Furio rappresenta invece l'italiano medio ossessionato dal controllo. Romano trapiantato a Torino, viaggia con moglie e figli in un clima di tensione costante. Tartassa la famiglia con il suo bisogno compulsivo di organizzare ogni dettaglio, trasformando il viaggio in un incubo di aspettative deluse e frustrazioni accumulate. È il ritratto spietato di una mascolinità ansiosa, di un patriarcato in crisi che si aggrappa alle convenzioni per non affrontare la propria inadeguatezza. Eppure, anche in questo personaggio apparentemente antipatico, Verdone sa trovare umanità e fragilità.

Mimmo è forse il più toccante dei tre. Ingenuo e affettuoso, vive a Verona con l'adorata nonna Teresa, interpretata dalla straordinaria Elena Fabrizi. Il loro legame è di una tenerezza rara nel cinema italiano, capace di restituire dignità narrativa a un rapporto intergenerazionale spesso trascurato. La nonna è comunista convinta, Mimmo la segue con devozione filiale. Il loro viaggio verso Roma per votare diventa un canto d'amore alla famiglia italiana, quella vera, fatta di complicità quotidiane e affetti incondizionati.

La struttura del film è matematicamente perfetta. Tre storie parallele che si intrecciano nel giorno delle elezioni, un simbolo potente della partecipazione democratica che diventa pretesto per esplorare l'Italia profonda. Le disavventure lungo il cammino non sono semplici gag comiche, ma rivelazioni progressive dei caratteri, momenti in cui la maschera sociale cade e affiora la verità dei personaggi.

Carlo Verdone dimostra in questo film una maturità artistica precoce. Alla sua seconda regia, dopo Un sacco bello, affina la capacità di fondere registro comico e critica sociale senza mai cadere nella predica moralistica. Il suo talento nel costruire personaggi credibili e sfaccettati, interpretandoli tutti in prima persona, rimane una delle caratteristiche distintive della sua filmografia. La capacità di passare da un carattere all'altro, modificando voce, postura e gestualità, è un esercizio di virtuosismo attoriale che pochi nel cinema italiano hanno saputo replicare con altrettanta efficacia.

Il cast di contorno contribuisce in modo determinante alla riuscita dell'opera.
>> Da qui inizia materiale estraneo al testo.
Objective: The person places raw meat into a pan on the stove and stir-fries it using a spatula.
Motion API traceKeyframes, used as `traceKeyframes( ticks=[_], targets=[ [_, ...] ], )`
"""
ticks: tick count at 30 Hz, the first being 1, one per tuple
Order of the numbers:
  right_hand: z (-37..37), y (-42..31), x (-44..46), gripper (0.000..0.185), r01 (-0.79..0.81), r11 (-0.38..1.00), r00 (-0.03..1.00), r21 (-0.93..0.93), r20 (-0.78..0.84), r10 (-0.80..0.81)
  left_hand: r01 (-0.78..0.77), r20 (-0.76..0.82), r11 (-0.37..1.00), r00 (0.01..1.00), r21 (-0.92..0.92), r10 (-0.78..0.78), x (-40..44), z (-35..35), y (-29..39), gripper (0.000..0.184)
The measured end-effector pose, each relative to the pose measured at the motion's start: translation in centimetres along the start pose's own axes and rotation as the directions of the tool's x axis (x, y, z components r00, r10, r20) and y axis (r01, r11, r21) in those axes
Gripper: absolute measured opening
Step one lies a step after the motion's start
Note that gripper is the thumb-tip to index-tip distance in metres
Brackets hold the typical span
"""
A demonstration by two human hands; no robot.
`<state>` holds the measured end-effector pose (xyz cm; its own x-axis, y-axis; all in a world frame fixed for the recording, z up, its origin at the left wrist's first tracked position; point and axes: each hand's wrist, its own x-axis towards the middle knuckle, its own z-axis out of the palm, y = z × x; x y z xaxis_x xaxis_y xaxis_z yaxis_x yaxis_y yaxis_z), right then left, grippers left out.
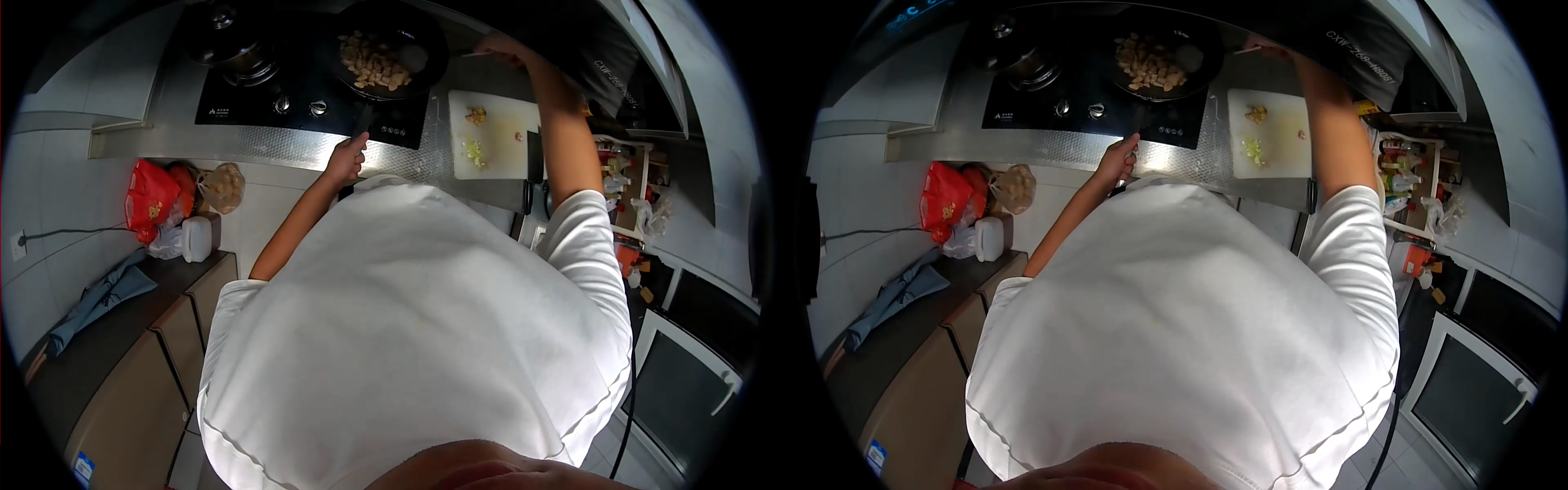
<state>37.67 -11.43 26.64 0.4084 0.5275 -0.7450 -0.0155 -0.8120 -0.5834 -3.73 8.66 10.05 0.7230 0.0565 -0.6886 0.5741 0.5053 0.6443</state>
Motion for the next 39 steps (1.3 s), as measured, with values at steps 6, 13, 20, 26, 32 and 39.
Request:
traceKeyframes(
  ticks=[6, 13, 20, 26, 32, 39],
  targets=[
    [8.8, 2.9, 3.6, 0.03, -0.244, 0.714, 0.95, 0.656, 0.309, 0.041, -0.025, 0.007, 1.0, 1.0, -0.015, 0.025, -0.2, 0.0, 0.2, 0.042],
    [10.2, 1.3, -1.6, 0.03, 0.263, 0.922, 0.83, -0.285, -0.421, -0.367, -0.002, -0.008, 1.0, 1.0, -0.019, 0.002, 0.2, -0.2, -0.1, 0.04],
    [15.4, -0.5, 0.1, 0.03, -0.02, 0.611, 0.54, -0.791, -0.524, -0.659, 0.016, -0.008, 1.0, 1.0, -0.001, -0.016, -0.3, 0.2, 0.4, 0.039],
    [17.7, -0.3, -4.1, 0.034, 0.083, 0.507, 0.628, -0.858, -0.349, -0.695, 0.023, -0.006, 1.0, 1.0, -0.017, -0.023, 0.1, 0.0, 0.2, 0.04],
    [15.1, -1.2, -12.6, 0.036, 0.106, 0.398, 0.536, -0.911, -0.285, -0.795, 0.015, -0.012, 1.0, 1.0, -0.005, -0.015, 0.4, -0.1, -0.1, 0.041],
    [21.0, -0.7, -7.5, 0.035, -0.215, 0.522, 0.602, -0.825, -0.533, -0.594, 0.005, -0.007, 1.0, 1.0, 0.013, -0.005, 0.3, 0.1, 0.0, 0.041]
  ],
)
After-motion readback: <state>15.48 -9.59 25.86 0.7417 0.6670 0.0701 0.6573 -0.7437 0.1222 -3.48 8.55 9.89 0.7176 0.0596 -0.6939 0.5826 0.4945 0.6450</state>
Milena Vukotic, Irina Sanpiter, Angelo Infanti e Mario Brega portano sullo schermo figure secondarie che arricchiscono il mosaico sociale del film. Ogni incontro lungo il viaggio aggiunge un tassello alla rappresentazione dell'Italia di inizio anni Ottanta, un paese che sta cambiando pelle, sospeso tra la tradizione contadina e la modernizzazione industriale, tra i valori familiari e l'individualismo emergente.

La critica ha riconosciuto fin da subito il valore del film, che oggi è considerato un classico imprescindibile della commedia italiana. Ma ciò che lo rende davvero speciale è la sua capacità di parlare ancora al pubblico contemporaneo. I tre viaggi di Pasquale, Furio e Mimmo continuano a raccontare qualcosa di profondamente vero sull'essere italiani: la nostalgia delle radici, l'ansia del quotidiano, la forza dei legami familiari.